August 15, 2019 - There is good news – and less good news – on LIBOR fallback language in cash products like loans, FRNs and CLOs. On the good news front, it looks like most cash products are now including fallback language in new deals. This is critical because many instruments will be outstanding when LIBOR ends after 2021, and if they don’t have good fallback language, there could be contract frustration (and litigation). However, on the less-good-news front, the fallback language is not always consistent (which may lead to a lot of work to determine exactly how each instrument would fall back) or workable en masse (which may lead to traffic jams as everyone tries to amend their deals at the same time). We discuss the fallback status of FRNs and loans below. (And we’d gently remind readers that several CLOs have gone “hardwired”, per LCD and Covenant Review).
Legacy FRNs – those issued prior to fallback language being developed – may have been in the worst spot. In general, pre-2018 FRNs did not conceive of a world without LIBOR. In turn, if LIBOR ceased to be quoted, FRNs would generally remain at last quoted LIBOR, effectively turning a floating rate instrument into a fixed rate one. Because bonds are not easily amended, that is where a number of legacy FRNs may end up.
However, the newest FRNs may have jumped from being in the worst spot to potentially being in the best one. Precisely because they have so little amendment flexibility, FRNs have generally embraced the ARRC’s hardwired fallback language that was released in April 2019. In the FRN hardwired approach, if LIBOR ceases (or is determined to be non-representative) after 2021, new FRNs will automatically convert to a replacement rate. This is first defined as forward looking term SOFR plus a spread adjustment; if that does not exist, then compounded SOFR plus a spread adjustment. (There are further steps down the waterfall, but as compounded SOFR exists today and a spread adjustment will be published by ISDA around year-end 2019, we might assume we can stop at this stage of the waterfall.) Why are FRNs in the best spot today? Covenant Review analyzed 40 publicly traded FRNs issued in June and July to check on the adoption of the ARRC fallback language. Twenty-five – or approximately two-thirds – used a version of the ARRC’s hardwired fallback language. Good for FRNs.
Meanwhile loans, which were first out of the gate with fallback language in 2017, now “lag behind other asset classes” in adopting consistent ARRC language, Covenant Review writes. The specifics: Of the 66 new and amended leveraged loans issued in June and July, only 11% used ARRC amendment fallback language, 86% used pre-ARRC amendment fallback language and 3% used no fallback language. (And none used hardwired fallbacks.)
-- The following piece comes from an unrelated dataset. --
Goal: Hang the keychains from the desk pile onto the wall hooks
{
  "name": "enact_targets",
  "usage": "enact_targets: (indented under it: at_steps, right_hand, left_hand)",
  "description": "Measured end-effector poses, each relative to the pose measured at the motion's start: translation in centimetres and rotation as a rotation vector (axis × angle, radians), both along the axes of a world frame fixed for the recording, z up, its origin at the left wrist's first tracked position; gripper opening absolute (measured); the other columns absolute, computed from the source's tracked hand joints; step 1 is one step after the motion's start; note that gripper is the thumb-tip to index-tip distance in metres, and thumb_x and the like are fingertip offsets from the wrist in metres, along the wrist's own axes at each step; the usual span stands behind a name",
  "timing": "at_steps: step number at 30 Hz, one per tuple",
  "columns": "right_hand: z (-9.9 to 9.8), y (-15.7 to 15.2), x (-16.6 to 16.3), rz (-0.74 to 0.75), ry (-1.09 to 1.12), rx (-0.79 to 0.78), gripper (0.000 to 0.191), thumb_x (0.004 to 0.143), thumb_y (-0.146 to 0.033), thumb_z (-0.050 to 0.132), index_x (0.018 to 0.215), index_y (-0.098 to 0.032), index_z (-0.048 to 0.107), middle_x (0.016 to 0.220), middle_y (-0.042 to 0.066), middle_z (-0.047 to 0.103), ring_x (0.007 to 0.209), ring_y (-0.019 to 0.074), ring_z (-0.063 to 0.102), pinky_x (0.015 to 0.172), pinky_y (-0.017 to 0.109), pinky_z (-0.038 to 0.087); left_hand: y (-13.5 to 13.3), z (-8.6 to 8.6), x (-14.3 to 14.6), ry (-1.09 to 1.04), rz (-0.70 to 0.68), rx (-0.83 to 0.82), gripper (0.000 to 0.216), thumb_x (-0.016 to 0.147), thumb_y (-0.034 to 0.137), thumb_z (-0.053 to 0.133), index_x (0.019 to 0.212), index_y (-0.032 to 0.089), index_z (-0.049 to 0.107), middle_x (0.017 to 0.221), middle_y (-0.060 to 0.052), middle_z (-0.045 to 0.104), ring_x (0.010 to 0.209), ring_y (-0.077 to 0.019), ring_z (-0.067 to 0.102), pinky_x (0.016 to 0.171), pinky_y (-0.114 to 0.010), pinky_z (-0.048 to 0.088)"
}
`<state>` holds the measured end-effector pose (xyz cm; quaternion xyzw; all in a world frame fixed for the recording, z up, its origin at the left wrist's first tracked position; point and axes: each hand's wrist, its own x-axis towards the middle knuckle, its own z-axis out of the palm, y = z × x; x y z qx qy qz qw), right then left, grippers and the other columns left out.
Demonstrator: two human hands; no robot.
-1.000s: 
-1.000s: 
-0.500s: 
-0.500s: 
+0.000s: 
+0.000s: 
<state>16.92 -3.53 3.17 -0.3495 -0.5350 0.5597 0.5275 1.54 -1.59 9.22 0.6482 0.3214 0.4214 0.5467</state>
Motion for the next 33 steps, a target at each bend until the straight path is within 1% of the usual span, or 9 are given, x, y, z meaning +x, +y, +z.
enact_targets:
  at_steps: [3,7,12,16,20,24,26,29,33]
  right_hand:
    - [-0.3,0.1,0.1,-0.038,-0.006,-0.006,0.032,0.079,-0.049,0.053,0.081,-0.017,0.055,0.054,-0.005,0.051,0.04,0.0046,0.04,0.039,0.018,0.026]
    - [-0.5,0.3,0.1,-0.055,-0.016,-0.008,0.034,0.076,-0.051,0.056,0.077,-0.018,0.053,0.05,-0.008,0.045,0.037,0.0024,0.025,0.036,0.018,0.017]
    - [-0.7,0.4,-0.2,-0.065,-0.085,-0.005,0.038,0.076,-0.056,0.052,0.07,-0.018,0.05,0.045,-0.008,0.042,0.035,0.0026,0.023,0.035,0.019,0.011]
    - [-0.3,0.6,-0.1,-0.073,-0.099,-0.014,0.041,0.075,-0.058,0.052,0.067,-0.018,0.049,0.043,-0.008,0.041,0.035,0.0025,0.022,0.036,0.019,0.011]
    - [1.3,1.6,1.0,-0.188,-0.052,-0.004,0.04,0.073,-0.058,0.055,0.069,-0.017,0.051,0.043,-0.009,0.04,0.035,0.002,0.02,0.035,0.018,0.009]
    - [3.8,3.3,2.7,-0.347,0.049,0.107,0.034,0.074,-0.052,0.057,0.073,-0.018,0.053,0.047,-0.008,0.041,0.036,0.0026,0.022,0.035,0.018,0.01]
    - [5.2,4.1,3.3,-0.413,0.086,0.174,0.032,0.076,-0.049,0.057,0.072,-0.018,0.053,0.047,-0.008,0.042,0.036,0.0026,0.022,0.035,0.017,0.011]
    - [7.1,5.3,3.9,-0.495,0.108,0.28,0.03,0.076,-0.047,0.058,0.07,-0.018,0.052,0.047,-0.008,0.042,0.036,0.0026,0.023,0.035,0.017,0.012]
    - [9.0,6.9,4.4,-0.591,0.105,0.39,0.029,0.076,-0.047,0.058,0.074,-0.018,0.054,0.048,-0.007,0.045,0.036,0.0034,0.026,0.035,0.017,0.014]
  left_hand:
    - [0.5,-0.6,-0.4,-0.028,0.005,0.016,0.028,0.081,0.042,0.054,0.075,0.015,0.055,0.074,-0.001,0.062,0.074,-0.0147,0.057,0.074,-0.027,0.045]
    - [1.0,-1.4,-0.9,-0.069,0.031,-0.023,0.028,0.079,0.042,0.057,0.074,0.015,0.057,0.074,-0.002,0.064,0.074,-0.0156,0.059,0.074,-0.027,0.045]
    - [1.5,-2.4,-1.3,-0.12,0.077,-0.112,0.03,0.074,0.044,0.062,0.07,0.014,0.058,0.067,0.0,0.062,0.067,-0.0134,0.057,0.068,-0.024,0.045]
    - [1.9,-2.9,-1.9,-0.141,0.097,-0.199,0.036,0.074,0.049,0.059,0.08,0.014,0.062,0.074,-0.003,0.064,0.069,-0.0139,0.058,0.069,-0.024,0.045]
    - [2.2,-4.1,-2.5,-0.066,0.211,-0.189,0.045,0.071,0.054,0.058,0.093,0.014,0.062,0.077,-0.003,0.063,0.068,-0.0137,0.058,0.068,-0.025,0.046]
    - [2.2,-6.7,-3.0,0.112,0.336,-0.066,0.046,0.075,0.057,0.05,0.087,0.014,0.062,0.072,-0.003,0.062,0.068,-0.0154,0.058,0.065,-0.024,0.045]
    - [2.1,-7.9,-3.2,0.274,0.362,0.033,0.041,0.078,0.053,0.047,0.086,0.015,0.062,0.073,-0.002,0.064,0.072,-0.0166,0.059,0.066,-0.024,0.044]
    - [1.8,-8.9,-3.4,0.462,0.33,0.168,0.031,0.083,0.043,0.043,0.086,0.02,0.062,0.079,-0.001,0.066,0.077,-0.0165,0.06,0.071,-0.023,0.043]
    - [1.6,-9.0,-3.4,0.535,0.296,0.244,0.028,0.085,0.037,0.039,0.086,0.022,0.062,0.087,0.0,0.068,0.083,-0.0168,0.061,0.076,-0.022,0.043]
So, there are positives and negatives here. On the positive side, fallback uptake has been extensive in loans. PLC writes that 97% of the publicly filed deals they reviewed in 2018 and 2019 had fallback language. In addition, we had heard that some sponsors were pushing to strip the negative consent rights from the required lenders (an action we believe does not balance the interests of borrowers and lenders). However, the statistics indicate this stripping behavior is rarer than anecdotes suggest. Covenant Review analyzed 57 deals from June and July that used “pre-ARRC” amendment fallback language. Of those 57 loans, six – all of which were sponsored – had no negative consent language and one had affirmative consent language. Of the remaining 50, 38 were sponsored and 12 were not sponsored; all 50 had negative consent language (see COW). Thus, we’d suggest the narrative that “negative consent rights are going away” is exaggerated. We believe fairness dictates maintaining the negative consent right so that all parties have the opportunity to participate in the selection of a successor rate.
While it is good that “fair” fallback language is going into most loan documents, there are two potential problems to consider in this pre-ARRC amendment strategy. First, in contrast to the “hardwired” approach, amendment fallbacks may be hard to execute for tens of thousands of outstanding loans simultaneously at LIBOR cessation. (That said, issuing loans on SOFR before LIBOR cessation will help with this “inventory” problem.) Second, if loans continue to use bespoke “house” amendment fallback language, lenders may not know the fallback variations in each document. Thus, unlike ARRC fallbacks, each loan may have to be analyzed separately to understand exactly how the fallback would work upon LIBOR cessation. Ultimately, most lenders and borrowers might see the “house” amendment approach as a stopgap as they develop more information and certainty on SOFR; they might do the next deal using a hardwired approach. Finally, we’d point out that SOFR is being published and ISDA plans to publish their spread adjustment around year-end 2019. So more information and certainty is coming!